* [THE TASK]:
Write out the listing below in full and exactly, leaving out every picture.

* [RECORDED INFORMATION]:
◆ ◆ ◆

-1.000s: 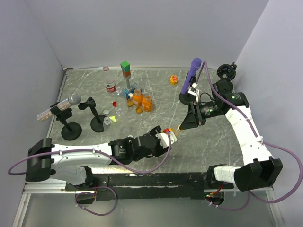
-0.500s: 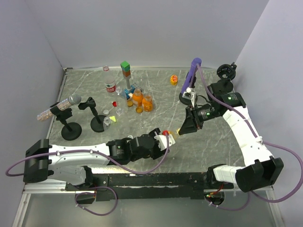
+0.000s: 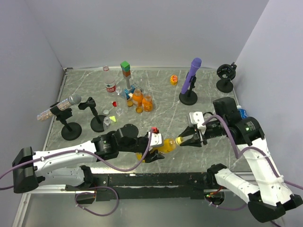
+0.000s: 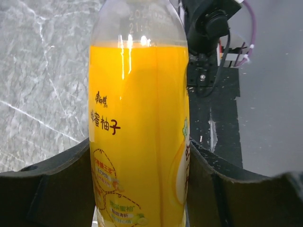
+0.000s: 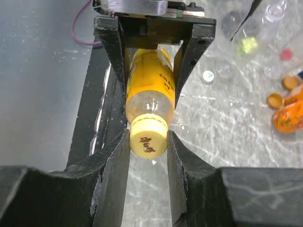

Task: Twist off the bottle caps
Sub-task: Unscrew the bottle cap from the plastic bottle.

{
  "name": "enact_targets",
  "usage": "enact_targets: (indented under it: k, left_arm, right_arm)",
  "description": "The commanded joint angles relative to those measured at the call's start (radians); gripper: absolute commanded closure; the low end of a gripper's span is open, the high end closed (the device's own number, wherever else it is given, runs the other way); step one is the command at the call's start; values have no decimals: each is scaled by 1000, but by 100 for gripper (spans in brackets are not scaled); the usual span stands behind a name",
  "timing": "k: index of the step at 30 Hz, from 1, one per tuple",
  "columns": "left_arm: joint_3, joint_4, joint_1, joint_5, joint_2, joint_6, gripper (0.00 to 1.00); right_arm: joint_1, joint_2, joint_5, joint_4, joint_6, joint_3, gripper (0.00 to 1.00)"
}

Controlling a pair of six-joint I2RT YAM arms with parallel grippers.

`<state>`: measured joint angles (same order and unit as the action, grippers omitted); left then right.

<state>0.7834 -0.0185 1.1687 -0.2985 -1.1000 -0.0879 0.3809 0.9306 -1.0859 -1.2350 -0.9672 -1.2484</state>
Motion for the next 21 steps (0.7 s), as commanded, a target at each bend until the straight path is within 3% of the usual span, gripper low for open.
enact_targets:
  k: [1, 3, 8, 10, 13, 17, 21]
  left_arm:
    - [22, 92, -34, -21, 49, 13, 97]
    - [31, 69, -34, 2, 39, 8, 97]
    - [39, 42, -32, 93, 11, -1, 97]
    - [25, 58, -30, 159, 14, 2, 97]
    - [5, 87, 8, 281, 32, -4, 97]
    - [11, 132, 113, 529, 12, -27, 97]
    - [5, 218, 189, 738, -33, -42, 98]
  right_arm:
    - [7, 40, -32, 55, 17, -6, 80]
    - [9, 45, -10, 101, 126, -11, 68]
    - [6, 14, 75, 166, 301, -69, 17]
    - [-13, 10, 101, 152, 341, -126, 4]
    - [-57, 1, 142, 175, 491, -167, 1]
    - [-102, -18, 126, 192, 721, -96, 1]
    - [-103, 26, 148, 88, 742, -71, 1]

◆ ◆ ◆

* [EXERCISE RESULT]:
-1.000s: 
-0.500s: 
+0.000s: 
+0.000s: 
+0.000s: 

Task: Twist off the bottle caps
Sub-task: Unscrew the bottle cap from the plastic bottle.

{
  "name": "enact_targets",
  "usage": "enact_targets: (indented under it: k, left_arm, right_arm)",
  "description": "The commanded joint angles relative to those measured at the call's start (radians); gripper: absolute commanded closure; the low end of a gripper's span is open, the high end closed (the device's own number, wherever else it is given, runs the other way); step one is the command at the call's start; values have no decimals: each is scaled by 1000, but by 100 for gripper (spans in brackets are not scaled); the usual span stands behind a name",
  "timing": "k: index of the step at 30 Hz, from 1, one per tuple",
  "columns": "left_arm: joint_3, joint_4, joint_1, joint_5, joint_2, joint_6, gripper (0.00 to 1.00); right_arm: joint_1, joint_2, joint_5, joint_4, joint_6, joint_3, gripper (0.00 to 1.00)"
}

Controlling a pair of six-joint I2RT YAM arms with parallel grippers.

`<state>`: measured joint angles (same order and unit as the action, grippers omitted); left then right.

<state>0.7834 -0.0185 1.1687 -0.2985 -1.1000 -0.0879 0.3809 0.9306 -1.0859 -1.2350 -0.9672 -1.2484</state>
Motion for the next 21 steps (0.7 s), as commanded, a target at each bend until the straight path is within 3% of the usual span, gripper low for open.
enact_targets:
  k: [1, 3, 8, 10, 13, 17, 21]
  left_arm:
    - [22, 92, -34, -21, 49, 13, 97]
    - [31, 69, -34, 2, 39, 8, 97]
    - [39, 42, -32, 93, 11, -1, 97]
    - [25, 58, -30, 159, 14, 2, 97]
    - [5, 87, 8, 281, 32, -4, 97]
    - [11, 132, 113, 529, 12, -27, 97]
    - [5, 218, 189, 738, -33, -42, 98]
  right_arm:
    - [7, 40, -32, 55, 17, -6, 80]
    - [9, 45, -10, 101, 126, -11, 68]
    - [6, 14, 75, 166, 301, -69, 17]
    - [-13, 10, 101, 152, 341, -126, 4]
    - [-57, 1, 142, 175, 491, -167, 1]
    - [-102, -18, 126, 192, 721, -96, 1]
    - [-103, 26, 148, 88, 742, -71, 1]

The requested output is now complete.